A new bipartisan bill in Congress would require the military to stop mutilating and killing animals in archaic training drills and replace them with high-tech human patient simulators. So we’re garnering support for the bill by taking veterans’ messages to Capitol Hill:

The Battlefield Excellence through Superior Training (BEST) Practices Act (H.R. 1243/S. 498), introduced in both houses of Congress and supported by members of both major parties, will require the military to train troops to perform lifesaving battlefield medical procedures by using technologically-advanced human-patient simulators.
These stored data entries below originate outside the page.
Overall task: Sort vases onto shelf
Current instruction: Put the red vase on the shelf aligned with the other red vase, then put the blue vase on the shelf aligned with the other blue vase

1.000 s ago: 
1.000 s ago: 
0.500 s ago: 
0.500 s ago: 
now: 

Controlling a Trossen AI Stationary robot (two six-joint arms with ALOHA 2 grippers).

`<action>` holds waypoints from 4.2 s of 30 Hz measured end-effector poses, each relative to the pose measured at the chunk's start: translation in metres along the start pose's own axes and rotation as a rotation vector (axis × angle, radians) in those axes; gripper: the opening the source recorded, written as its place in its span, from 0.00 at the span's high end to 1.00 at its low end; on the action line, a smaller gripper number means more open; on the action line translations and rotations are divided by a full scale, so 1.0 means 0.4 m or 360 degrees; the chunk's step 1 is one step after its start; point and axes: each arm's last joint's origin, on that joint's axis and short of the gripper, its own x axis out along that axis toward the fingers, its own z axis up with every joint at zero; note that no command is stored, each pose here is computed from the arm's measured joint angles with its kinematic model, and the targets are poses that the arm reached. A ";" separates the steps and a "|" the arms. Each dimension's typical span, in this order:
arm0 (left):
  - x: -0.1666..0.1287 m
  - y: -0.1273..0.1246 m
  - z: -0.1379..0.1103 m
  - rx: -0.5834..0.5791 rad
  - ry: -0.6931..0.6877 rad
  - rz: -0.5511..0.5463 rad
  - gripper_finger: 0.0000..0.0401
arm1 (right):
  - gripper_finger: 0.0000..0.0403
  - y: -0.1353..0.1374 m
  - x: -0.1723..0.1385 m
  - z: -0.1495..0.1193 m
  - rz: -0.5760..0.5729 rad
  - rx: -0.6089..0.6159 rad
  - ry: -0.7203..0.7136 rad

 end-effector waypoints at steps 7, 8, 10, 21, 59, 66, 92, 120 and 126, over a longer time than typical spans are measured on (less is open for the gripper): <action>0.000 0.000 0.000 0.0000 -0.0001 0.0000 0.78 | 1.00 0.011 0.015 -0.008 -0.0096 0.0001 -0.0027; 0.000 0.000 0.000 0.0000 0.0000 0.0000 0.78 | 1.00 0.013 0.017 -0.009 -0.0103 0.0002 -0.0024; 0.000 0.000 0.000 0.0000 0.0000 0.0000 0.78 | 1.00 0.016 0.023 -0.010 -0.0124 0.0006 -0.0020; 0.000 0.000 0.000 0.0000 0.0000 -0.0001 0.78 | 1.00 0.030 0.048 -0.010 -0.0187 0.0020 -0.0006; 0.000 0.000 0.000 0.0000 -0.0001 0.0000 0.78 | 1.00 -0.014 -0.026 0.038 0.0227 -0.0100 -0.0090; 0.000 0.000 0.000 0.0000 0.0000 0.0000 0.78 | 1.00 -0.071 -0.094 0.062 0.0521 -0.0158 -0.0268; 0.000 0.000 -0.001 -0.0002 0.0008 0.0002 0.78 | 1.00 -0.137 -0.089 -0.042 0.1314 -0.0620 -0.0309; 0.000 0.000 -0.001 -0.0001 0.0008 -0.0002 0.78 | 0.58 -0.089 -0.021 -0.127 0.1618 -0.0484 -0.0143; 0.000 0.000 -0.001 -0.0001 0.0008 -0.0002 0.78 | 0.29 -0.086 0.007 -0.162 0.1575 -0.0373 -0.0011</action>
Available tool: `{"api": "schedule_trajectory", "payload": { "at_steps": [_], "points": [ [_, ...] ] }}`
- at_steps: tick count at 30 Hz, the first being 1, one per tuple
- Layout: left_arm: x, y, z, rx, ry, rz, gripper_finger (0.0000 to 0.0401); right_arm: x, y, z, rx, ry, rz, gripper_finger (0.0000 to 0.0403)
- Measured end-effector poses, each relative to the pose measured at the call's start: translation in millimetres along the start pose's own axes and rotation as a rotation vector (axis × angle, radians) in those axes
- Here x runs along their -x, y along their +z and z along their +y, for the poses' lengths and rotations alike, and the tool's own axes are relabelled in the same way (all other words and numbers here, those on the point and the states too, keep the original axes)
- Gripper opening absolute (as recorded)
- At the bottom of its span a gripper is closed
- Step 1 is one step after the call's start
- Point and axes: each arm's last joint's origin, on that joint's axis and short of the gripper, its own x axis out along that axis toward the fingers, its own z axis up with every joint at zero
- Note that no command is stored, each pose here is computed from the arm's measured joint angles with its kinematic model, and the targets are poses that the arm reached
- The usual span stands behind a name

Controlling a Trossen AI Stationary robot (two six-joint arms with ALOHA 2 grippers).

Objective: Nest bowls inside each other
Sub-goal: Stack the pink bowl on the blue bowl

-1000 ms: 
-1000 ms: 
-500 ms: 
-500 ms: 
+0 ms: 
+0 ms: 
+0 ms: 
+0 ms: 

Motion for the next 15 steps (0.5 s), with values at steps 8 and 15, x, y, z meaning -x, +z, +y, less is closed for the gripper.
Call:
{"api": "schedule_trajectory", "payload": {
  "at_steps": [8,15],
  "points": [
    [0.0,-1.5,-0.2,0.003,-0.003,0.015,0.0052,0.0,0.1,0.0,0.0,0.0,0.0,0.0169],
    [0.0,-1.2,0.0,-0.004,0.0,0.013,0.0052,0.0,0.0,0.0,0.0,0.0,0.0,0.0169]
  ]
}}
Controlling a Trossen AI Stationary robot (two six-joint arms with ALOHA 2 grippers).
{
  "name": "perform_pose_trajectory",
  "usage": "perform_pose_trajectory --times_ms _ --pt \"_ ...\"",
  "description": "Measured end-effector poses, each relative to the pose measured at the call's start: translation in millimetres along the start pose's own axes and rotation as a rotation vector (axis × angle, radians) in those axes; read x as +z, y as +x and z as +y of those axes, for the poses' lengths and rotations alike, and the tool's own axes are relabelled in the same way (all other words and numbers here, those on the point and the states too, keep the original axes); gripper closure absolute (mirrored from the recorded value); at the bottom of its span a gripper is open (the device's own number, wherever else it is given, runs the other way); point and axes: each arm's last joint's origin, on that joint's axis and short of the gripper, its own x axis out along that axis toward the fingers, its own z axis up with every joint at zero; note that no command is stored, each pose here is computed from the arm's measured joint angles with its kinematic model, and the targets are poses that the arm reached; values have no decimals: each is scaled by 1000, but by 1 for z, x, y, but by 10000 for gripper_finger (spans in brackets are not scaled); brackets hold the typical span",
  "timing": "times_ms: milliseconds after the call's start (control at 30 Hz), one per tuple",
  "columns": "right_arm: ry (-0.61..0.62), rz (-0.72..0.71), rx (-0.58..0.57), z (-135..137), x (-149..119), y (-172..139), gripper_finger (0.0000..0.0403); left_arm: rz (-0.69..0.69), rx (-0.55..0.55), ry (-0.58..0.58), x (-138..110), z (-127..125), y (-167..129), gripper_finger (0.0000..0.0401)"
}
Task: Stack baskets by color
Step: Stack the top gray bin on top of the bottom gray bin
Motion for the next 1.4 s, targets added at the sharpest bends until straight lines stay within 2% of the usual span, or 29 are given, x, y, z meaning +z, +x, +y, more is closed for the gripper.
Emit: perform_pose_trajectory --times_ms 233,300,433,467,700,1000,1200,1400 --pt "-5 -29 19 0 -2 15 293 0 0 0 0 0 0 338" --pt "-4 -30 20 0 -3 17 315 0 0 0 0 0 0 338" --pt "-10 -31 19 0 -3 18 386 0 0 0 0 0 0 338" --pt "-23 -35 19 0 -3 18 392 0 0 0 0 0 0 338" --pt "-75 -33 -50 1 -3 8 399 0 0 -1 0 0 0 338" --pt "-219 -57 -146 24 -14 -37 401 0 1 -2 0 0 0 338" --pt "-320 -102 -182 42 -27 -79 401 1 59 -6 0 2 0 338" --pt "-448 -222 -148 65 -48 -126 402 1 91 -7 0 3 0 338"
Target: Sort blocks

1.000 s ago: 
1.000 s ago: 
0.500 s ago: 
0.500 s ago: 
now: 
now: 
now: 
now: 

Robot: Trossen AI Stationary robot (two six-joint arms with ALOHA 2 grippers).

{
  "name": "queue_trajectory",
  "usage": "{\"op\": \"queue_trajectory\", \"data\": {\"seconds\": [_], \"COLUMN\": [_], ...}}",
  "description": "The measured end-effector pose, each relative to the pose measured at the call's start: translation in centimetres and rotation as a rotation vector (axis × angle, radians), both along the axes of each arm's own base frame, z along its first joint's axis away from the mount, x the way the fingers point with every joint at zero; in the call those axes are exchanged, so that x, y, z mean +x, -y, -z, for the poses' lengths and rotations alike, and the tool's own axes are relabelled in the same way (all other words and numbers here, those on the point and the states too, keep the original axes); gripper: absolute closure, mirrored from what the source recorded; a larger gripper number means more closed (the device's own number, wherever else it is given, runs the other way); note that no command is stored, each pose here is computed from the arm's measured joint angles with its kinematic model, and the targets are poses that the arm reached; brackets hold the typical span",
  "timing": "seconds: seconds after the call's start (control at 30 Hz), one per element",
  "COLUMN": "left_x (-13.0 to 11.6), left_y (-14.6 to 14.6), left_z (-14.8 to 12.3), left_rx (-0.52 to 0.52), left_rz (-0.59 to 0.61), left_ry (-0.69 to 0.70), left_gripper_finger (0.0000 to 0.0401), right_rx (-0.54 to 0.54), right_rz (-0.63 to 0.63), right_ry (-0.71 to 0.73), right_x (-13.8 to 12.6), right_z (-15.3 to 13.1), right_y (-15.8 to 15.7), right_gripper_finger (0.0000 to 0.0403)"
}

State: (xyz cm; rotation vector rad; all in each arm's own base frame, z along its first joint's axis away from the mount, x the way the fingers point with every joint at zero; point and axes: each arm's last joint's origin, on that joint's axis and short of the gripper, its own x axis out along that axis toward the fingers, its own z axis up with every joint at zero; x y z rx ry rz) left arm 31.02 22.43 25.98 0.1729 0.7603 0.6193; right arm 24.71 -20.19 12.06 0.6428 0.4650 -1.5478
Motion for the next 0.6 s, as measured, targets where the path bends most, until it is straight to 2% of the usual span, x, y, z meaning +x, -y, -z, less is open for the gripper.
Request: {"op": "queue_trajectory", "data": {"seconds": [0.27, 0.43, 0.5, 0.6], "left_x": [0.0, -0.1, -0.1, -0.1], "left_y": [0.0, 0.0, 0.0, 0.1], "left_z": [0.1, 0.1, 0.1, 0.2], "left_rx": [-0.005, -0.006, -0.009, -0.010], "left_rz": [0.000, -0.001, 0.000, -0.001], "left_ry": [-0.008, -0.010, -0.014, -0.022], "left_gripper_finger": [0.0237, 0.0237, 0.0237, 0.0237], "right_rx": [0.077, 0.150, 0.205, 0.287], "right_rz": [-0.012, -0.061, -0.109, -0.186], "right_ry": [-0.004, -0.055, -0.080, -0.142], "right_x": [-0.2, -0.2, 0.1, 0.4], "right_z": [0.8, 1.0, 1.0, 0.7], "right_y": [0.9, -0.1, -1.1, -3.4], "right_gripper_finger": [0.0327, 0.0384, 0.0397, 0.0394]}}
The military’s own studies show these simulators are better than shooting, stabbing, dismembering, burning, and killing animals in cruel trauma drills, and the simulators will even save taxpayers millions of dollars.

US military trauma training

Veterans, including the former Navy Hospital Corpsman who appears in this ad, and veterans organizations, have joined us in supporting this important bill.

So get on the bandwagon (bandbus?) and urge your representatives to cosponsor the BEST Practices Act today.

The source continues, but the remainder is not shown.